Merkel und die EU: Paris kann warten
Kanzlerin Merkel bleibt mit ihren europapolitischen Forderungen im Wahlkampf bewusst unpräzise - mit Blick auf eigene Wähler und künftige Koalitionspartner. Eine Analyse.
Nord gegen Süd, Ost gegen West: Zu den entscheidenden außenpolitischen Fragen in der kommenden Legislaturperiode nach der Bundestagswahl dürfte gehören, wie sich die in den vergangenen Jahren entstandenen Gräben in der EU wieder zuschütten lassen. Innerhalb der Euro-Zone gibt es eine Kluft zwischen dem reichen Norden und dem armen Süden, und in der EU machen in der Flüchtlingspolitik mehrere osteuropäische Länder bei den Brüsseler Beschlüssen nicht mit.
Für die Euro-Zone mit ihren derzeit 19 Mitgliedern hat Frankreichs Präsident Emmanuel Macron ehrgeizige Pläne. Ihm schweben ein europäischer Finanzminister und ein milliardenschweres eigenes Budget für die Euro-Zone vor, welches vor allem den ärmeren Ländern im Süden zugute kommen könnte. Anlässlich seines Deutschland-Besuchs machte Frankreichs Premierminister Edouard Philippe am Freitag vor mehreren hundert Zuhörern in Berlin deutlich, dass sich Paris schon zu Beginn der kommenden deutschen Legislaturperiode gemeinsame Beschlüsse auf europäischer Ebene zur Vertiefung der Euro-Zone wünscht. „Wir haben 12, 18 Monate, um die richtigen Entscheidungen zu treffen“, sagte er.
Weitere Details nannte Philippe nicht. Schließlich wollte der Regierungschef nicht dem Staatschef Macron vorgreifen, der nach einem Bericht der Zeitung „Libération“ seine Pläne für eine „Neugründung“ der EU zwei Tage nach der Bundestagswahl präzisieren will. Kanzlerin Angela Merkel (CDU) steht Macrons Erneuerungs-Plänen grundsätzlich offen gegenüber. Nach einem Mittagessen mit Philippe im Kanzleramt bekräftige sie am Freitag, „dass wir sehr eng mit Frankreich – egal welche deutsche Regierung es gibt – zusammenarbeiten werden“. Allerdings gehe es ihr darum, dass Schlagworte wie das Euro-Zonen-Budget „auch mit Inhalt gefüllt sind“.
Anstelle der Diskussion über mögliche neue Finanztöpfe in Europa stellte die Kanzlerin bei ihrer gemeinsamen Pressekonferenz mit Philippe die Herausforderungen in den Vordergrund, welche die Europäische Union aus ihrer Sicht demnächst bewältigen muss: Digitalisierung, Industrialisierung, Handelsbeziehungen mit Drittstaaten, Stärkung der Wettbewerbsfähigkeit.
Dass sich Merkel eine Woche vor der Bundestagswahl mit Blick auf Macrons Reform-Agenda so bedeckt hält, hat mehrere Gründe.
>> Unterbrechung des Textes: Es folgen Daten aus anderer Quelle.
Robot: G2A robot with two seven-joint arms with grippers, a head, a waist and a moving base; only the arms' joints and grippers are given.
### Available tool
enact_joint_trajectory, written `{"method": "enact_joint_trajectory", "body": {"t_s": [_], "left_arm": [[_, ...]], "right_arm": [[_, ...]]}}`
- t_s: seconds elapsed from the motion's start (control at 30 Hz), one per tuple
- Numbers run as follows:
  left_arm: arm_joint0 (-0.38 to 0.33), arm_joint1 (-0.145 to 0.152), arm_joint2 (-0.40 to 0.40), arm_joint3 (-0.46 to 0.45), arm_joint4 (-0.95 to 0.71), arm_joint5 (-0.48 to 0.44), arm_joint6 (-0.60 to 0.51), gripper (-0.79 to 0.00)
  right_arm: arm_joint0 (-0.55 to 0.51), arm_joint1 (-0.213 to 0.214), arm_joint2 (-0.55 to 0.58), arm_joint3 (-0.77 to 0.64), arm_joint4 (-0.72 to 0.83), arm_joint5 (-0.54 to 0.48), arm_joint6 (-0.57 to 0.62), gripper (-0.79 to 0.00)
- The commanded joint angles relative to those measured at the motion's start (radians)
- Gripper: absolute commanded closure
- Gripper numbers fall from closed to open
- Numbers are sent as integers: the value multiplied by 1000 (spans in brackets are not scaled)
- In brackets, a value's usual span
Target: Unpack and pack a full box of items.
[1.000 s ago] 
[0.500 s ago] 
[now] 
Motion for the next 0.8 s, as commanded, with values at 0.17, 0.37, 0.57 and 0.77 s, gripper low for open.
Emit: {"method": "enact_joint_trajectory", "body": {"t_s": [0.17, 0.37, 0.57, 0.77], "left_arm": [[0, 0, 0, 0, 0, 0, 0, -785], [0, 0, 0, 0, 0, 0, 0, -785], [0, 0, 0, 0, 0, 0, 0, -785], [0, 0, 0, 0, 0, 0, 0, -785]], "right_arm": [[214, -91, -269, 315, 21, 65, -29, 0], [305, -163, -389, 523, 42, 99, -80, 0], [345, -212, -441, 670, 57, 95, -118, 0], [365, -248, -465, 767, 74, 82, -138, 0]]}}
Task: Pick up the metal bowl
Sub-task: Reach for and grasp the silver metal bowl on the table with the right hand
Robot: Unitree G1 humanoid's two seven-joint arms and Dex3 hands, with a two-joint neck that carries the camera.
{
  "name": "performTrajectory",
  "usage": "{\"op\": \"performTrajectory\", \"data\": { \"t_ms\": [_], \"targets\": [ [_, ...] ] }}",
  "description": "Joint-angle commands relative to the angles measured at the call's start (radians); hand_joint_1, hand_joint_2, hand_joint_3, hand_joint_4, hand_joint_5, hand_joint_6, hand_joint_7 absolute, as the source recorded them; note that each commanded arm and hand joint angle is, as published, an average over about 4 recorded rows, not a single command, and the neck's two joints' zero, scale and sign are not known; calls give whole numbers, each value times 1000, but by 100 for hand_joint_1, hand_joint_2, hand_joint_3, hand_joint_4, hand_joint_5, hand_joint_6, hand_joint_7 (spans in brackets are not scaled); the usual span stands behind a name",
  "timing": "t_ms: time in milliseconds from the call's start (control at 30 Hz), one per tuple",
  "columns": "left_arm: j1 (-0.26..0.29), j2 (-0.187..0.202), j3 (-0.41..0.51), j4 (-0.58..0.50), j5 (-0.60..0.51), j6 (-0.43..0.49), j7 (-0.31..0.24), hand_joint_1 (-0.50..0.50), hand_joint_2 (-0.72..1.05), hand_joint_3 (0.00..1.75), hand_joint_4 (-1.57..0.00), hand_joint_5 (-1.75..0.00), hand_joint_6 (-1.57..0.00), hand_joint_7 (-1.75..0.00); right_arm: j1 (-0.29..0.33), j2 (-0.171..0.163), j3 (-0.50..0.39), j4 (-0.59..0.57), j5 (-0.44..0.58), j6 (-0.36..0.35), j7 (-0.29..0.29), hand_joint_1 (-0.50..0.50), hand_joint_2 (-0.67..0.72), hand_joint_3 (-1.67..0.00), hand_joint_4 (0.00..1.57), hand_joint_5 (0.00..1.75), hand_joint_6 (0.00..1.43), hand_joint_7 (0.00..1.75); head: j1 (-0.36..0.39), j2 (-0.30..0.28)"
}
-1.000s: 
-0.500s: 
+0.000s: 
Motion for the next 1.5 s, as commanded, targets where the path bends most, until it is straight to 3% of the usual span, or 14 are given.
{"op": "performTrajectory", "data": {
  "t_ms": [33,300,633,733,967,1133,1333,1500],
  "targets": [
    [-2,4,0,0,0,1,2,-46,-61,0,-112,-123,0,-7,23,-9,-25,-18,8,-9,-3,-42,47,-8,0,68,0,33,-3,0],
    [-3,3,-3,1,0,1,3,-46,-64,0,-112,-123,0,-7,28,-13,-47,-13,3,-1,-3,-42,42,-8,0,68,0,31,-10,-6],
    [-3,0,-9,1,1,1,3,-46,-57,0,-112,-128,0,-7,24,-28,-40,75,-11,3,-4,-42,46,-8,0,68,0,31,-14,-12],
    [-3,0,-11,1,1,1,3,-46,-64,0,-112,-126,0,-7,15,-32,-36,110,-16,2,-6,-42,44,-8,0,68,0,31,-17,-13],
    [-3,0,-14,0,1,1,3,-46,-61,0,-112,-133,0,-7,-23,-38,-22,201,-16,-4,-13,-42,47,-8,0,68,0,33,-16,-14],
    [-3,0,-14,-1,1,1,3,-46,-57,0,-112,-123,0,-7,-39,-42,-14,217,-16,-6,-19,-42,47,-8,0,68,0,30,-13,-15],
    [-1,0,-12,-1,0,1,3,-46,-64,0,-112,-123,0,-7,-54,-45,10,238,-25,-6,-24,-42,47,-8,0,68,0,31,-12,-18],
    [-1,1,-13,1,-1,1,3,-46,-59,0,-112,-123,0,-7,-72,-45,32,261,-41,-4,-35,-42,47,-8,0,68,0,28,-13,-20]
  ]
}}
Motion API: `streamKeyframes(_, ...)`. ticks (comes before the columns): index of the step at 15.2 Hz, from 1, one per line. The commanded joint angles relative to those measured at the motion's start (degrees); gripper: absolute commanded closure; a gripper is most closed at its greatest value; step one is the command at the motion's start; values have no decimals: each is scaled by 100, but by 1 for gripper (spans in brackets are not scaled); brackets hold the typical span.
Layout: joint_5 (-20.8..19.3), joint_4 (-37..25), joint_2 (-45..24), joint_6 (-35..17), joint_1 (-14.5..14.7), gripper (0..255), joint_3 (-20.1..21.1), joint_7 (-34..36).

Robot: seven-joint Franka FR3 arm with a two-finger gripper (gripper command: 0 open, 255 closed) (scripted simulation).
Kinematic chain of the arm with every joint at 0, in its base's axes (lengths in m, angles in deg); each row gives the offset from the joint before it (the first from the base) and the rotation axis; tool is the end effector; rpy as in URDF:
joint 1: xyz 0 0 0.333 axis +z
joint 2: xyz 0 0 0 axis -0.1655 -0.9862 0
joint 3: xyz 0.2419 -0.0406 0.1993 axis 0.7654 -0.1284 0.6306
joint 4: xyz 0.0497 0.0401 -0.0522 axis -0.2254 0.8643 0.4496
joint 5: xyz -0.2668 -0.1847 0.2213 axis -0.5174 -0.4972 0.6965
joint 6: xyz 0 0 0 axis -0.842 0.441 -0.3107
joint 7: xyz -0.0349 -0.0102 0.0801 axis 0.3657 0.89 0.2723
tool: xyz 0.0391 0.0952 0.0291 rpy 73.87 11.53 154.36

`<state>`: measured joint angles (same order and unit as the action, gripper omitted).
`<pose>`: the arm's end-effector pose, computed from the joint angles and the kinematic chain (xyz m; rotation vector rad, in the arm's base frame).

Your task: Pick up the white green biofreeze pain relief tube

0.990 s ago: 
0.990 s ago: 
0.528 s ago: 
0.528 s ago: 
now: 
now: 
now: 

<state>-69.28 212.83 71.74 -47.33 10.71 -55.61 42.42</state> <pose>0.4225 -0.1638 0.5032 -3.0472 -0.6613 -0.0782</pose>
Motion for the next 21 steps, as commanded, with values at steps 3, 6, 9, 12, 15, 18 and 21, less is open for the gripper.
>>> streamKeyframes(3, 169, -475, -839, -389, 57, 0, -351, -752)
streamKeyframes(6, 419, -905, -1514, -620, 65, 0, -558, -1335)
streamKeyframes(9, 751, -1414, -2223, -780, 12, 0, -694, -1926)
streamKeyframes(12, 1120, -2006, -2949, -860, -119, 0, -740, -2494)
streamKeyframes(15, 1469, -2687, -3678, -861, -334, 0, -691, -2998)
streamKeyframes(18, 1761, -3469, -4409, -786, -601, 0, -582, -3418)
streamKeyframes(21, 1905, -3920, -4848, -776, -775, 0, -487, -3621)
Einerseits würde es bei Unionswählern schlecht ankommen, wenn sich die Kanzlerin für neue Milliardenzahlungen an die Euro-Partner aussprechen würde. Andererseits weiß Merkel, auf deren Wahlsieg die Umfragen hindeuten, noch nicht, mit wem sie künftig mutmaßlich regieren wird. In der SPD haben Macrons Pläne für eine finanzielle Unterstützung der Euro-Länder im Süden sowohl bei Außenminister Sigmar Gabriel als auch beim Spitzenkandidaten Martin Schulz lautstarke Unterstützung gefunden. Auch die Grünen plädieren für einen großzügigeren Berliner Kurs.
Anders sieht das FDP-Chef Christian Lindner. In der „Bild“-Zeitung erklärte er am Freitag: „Eine Geld-Pipeline aus Deutschland in andere Euro-Staaten ist mit der FDP nicht zu machen.“ Offen bleibt aber, ob Lindners Ansage im Fall einer Regierungsbeteiligung der FDP noch gelten würde – oder nur Wahlkampf-Getöse ist.